Quaranta anni dall’arresto, un calvario giudiziario che portò alla morte Enzo Tortora. Perché oggi questo libro?
<<Perché era il tempo giusto. All’epoca ero solo una quattordicenne che si è portata dietro per anni dolore e sofferenza. Ci ho lavorato molto ed è arrivato il tempo in cui, avendo messo a posto un po’ di cose anche dentro me stessa, ho voluto restituire una visione diversa che non fosse soltanto quella di chi è protagonista, ma anche quella delle persone che gli sono accanto. Ce ne sono tantissime di persone che vivono gli “effetti collaterali”, so come ci si sente. In fondo ci si sente soli>>
Da cosa è nata l’idea del titolo del tuo libro?

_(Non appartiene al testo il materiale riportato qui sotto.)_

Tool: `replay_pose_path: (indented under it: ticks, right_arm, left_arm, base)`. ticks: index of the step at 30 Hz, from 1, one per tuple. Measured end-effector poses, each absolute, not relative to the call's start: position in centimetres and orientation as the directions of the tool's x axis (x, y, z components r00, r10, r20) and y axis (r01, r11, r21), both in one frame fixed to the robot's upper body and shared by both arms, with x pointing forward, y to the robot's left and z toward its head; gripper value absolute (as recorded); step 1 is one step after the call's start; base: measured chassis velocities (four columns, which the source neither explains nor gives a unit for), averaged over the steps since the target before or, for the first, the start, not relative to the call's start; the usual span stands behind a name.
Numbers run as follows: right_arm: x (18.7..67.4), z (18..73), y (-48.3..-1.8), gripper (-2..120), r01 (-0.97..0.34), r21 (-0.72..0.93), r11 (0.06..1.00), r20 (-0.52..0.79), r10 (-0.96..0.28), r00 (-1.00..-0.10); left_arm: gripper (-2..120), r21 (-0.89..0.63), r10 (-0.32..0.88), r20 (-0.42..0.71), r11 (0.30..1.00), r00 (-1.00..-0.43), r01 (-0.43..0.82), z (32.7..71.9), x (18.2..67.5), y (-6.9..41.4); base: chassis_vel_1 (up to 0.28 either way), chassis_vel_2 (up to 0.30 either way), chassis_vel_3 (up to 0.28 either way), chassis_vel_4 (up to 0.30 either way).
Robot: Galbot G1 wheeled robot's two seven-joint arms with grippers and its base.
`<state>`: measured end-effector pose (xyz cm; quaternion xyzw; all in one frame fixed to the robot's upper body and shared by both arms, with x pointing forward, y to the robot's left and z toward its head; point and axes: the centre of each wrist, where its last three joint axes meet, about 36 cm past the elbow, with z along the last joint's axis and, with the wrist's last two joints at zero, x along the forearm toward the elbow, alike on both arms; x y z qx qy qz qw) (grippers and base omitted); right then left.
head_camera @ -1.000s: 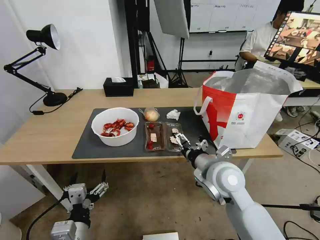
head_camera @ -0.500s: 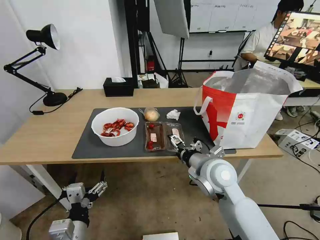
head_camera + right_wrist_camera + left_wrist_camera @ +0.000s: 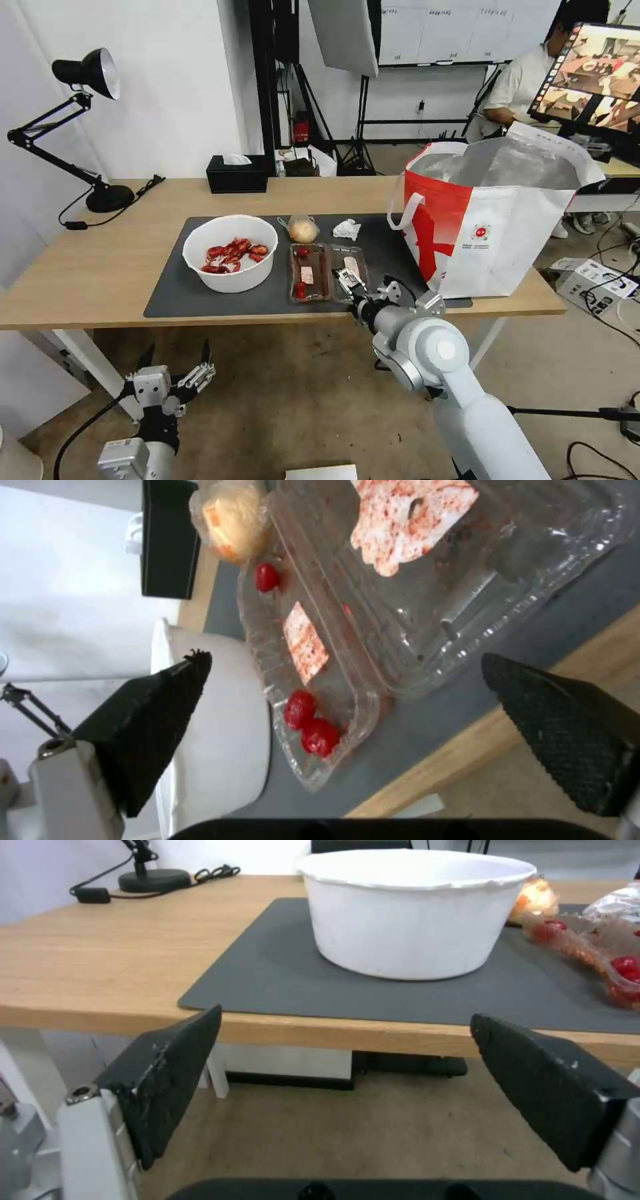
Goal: Pick up the trash from the table and place it into the takeout bag.
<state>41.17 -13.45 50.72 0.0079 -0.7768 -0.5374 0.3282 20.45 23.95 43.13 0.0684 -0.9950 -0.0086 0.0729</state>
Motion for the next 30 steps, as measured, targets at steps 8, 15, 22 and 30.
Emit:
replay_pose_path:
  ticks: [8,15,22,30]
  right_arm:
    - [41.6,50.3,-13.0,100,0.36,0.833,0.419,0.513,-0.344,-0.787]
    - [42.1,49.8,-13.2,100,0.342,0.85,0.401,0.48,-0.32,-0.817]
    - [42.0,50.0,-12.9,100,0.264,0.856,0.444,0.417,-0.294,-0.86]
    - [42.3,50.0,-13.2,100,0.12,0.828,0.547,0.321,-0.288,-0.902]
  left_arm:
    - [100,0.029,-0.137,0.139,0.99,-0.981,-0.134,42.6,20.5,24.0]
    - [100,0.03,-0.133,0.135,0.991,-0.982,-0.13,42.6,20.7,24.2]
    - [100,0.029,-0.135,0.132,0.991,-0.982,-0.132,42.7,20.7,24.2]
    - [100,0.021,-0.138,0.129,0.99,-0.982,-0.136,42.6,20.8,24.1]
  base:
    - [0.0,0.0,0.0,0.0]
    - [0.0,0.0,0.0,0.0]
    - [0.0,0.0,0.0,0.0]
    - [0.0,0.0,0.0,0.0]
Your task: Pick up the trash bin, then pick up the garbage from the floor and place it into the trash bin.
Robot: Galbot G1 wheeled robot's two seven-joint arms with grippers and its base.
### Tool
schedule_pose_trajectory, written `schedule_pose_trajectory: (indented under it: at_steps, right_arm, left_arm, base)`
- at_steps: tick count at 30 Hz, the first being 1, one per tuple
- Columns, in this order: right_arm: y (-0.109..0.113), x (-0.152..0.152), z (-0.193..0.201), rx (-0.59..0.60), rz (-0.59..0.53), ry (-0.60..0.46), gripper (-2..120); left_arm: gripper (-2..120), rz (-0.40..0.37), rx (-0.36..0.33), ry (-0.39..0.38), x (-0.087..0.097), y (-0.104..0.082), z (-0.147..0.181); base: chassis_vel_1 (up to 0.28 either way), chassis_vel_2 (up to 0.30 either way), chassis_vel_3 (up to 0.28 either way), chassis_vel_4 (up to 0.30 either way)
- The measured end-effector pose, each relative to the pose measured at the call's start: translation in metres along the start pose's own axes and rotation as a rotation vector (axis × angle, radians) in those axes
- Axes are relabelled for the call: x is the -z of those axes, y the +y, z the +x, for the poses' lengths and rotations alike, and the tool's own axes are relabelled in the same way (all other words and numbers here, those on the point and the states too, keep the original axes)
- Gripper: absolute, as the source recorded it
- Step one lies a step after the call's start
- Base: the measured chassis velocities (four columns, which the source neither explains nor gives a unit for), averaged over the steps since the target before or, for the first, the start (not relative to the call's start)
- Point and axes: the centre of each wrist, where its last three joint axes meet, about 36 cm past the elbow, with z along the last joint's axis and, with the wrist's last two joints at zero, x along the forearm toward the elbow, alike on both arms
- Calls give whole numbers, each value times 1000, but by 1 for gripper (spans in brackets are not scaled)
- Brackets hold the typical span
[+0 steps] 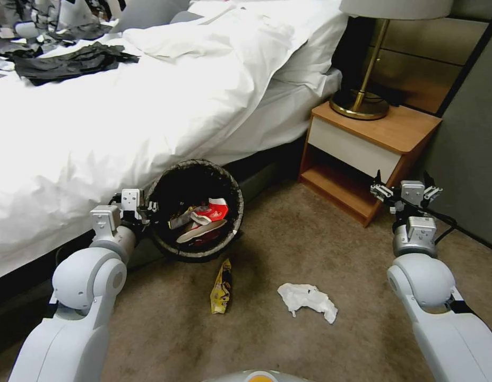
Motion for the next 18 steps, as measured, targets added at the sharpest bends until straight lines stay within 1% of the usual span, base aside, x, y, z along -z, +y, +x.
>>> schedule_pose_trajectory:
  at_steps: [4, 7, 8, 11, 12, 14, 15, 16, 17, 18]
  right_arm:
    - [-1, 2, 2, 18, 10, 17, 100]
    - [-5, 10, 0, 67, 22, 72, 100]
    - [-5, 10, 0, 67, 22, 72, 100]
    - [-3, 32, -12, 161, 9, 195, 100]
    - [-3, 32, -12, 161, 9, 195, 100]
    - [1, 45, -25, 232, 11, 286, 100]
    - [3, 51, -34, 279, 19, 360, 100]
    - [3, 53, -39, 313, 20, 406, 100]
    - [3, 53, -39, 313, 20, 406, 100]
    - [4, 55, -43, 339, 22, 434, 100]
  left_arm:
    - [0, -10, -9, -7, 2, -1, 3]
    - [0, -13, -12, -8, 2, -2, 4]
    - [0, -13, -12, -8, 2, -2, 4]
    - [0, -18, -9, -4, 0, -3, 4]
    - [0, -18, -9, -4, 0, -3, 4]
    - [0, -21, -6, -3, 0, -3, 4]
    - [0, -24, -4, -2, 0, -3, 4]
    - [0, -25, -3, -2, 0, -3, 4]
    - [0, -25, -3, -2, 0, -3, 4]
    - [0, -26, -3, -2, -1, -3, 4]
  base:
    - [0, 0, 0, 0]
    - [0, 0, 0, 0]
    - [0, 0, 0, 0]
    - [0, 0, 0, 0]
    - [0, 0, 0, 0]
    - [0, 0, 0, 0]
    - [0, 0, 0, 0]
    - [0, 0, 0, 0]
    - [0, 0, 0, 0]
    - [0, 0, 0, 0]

<< “Testa alta e avanti!” è una frase che mi scrisse papà in una lettera e che poi mi ripeté a voce. Era una esortazione. Un modo di dire che poi è diventato uno stile di vita. Forzato>>
A quarant’anni di distanza dall’arresto di Enzo Tortora e ripensando a tutte le vicende che lo hanno coinvolto, fu a tuo avviso un errore o accanimento giudiziario?
<<Per tanto tempo ho assimilato le parole ‘malagiustizia’ e ‘errore giudiziario’ senza essermi soffermata sul loro significato. Con il passare degli anni ho riflettuto e rivisto molte cose. Ho realizzato che se si hanno gli elementi e si può verificare in tempi brevi l’innocenza di una persona, senza farlo, non saprei come altro chiamarlo se non accanimento>>
All’epoca una giustizia malata mise su un piano più alto le dichiarazioni di un criminale e su uno più basso la parola di un uomo perbene, senza sentire la necessità di un maggiore approfondimento. Quanto contribuì a questa gestione superficiale il mondo dell’informazione? Quanto spinse per una lunga spettacolarizzazione del ‘caso Tortora’?

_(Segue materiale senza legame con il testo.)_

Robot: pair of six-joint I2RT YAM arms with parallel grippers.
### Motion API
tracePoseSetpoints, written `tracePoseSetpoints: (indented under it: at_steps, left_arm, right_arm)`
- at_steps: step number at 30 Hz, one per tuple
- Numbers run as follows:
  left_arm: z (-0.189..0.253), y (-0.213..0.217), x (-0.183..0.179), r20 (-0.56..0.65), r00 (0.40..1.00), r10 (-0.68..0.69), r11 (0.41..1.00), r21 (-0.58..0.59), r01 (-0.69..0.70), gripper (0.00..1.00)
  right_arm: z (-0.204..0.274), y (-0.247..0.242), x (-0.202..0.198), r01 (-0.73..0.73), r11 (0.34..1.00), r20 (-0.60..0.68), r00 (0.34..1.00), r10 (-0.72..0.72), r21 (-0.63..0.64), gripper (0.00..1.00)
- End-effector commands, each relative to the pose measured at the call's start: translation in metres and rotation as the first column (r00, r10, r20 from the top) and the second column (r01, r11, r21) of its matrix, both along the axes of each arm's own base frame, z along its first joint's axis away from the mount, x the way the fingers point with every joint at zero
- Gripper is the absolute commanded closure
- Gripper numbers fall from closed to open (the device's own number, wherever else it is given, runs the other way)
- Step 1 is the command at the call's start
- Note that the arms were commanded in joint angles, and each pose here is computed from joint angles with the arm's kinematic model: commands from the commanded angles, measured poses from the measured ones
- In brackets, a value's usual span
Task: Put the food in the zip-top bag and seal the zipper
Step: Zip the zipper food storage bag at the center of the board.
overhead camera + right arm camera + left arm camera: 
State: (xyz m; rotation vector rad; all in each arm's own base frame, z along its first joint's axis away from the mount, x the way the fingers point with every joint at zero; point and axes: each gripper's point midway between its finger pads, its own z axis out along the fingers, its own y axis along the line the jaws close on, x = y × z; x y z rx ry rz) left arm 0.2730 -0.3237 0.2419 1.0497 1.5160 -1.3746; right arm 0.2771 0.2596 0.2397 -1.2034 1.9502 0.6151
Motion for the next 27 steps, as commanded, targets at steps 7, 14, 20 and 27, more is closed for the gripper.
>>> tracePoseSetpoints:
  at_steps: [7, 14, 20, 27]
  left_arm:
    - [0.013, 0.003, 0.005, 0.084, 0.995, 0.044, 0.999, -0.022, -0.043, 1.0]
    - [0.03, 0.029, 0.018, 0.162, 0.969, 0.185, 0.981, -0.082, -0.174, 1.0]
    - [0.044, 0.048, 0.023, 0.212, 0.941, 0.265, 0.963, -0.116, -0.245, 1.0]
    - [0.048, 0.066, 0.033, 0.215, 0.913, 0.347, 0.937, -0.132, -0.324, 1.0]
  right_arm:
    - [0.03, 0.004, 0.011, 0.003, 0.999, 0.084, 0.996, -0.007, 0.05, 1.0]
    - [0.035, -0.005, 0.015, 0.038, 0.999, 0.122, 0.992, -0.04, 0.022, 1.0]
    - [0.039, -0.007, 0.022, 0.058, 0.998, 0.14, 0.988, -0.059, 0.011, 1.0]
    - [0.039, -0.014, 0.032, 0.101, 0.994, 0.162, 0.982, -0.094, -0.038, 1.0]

<<Il mondo dell’informazione ha avuto un ruolo decisivo e contribuì molto alla spettacolarizzazione del dramma vissuto da mio padre. E le due cose, a mio avviso, si tengono insieme, lo dico con tanta amarezza e grande dolore. C’era quasi una specie di goduria nel vedere quella persona, mio padre, in forte difficoltà, per usare un’espressione garbata. Come se alla base ci fosse una sorta di invidia per un uomo che era tra i più popolari. Tutto questo è inspiegabile. Dico sempre che se anche altri avessero fatto quello che ha fatto Vittorio Feltri, e cioè guardare le carte processuali, verificare la notizia e scoprire le evidenti contraddizioni che c’erano, i giornalisti si sarebbero fatti un’idea anche loro invece di sparare titoli e sentenze>>
E a chi fece gioco quell’atteggiamento di parte? E’ un vizio italiano o cosa?

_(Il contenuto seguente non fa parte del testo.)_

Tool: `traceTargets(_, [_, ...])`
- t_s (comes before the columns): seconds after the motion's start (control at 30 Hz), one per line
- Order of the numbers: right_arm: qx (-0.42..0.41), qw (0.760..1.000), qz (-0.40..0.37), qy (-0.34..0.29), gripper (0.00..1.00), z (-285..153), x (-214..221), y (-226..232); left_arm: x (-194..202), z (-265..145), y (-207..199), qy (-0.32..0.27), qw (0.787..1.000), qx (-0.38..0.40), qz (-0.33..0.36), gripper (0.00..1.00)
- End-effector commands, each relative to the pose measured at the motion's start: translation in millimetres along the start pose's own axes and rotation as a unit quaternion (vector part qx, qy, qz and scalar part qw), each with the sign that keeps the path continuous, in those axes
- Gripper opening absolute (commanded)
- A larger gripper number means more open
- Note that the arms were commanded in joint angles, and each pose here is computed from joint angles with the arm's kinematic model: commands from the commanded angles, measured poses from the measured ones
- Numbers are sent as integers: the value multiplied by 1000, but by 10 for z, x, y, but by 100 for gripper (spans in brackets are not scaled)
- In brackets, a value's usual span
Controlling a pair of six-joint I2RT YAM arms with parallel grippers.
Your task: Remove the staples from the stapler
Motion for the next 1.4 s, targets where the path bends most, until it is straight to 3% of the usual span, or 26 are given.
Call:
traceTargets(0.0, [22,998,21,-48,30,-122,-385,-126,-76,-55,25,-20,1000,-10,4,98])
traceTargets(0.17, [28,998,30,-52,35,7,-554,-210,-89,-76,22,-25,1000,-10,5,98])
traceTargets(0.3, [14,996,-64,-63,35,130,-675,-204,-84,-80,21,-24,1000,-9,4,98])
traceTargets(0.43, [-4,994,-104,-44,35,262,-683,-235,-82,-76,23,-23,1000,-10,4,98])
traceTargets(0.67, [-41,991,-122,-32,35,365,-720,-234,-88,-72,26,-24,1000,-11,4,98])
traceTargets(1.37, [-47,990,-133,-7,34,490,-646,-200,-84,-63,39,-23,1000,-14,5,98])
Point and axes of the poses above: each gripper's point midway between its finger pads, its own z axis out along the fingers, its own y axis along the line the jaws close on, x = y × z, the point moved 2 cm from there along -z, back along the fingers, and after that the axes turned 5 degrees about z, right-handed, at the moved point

<<Oggi forse è diventato una specie di vizio. Quello cioè di chi pensa di acchiappare più clic o di vendere qualche copia in più sulla pelle di qualcuno che ancora non è stato neanche magari processato>>
E oggi non è cambiato nulla?
<<E’ cambiato molto poco. Ho creduto, per un po’ di tempo, che qualcosa fosse cambiato. Ma quando poi vedi che questo è il paese dei derby, dell’ostinarsi a dividersi su tutto, dello stare per forza da una parte e dall’altra per scaldare la curva, allora mi convinco che sia tutto rimasto come prima>>
Cosa significa sentirsi soli?
<<Sentirsi soli con una enorme sofferenza e capire di avere una etichettatura, perché senti di non poterne parlare al di fuori. È quello il tipo di solitudine che volevo condividere, perché è un marchio che ti rimane e rimane per sempre e non è una cosa piacevole, né una cosa che se ne andrà mai. Immagino anche per le persone che hanno meno possibilità di esternarlo come ho fatto io>>
In varie occasioni hai denunciato la condizione in cui versano le carceri: sovraffollamento, detenzione dei minori, delle madri con bambini, la vergogna della carcerazione preventiva…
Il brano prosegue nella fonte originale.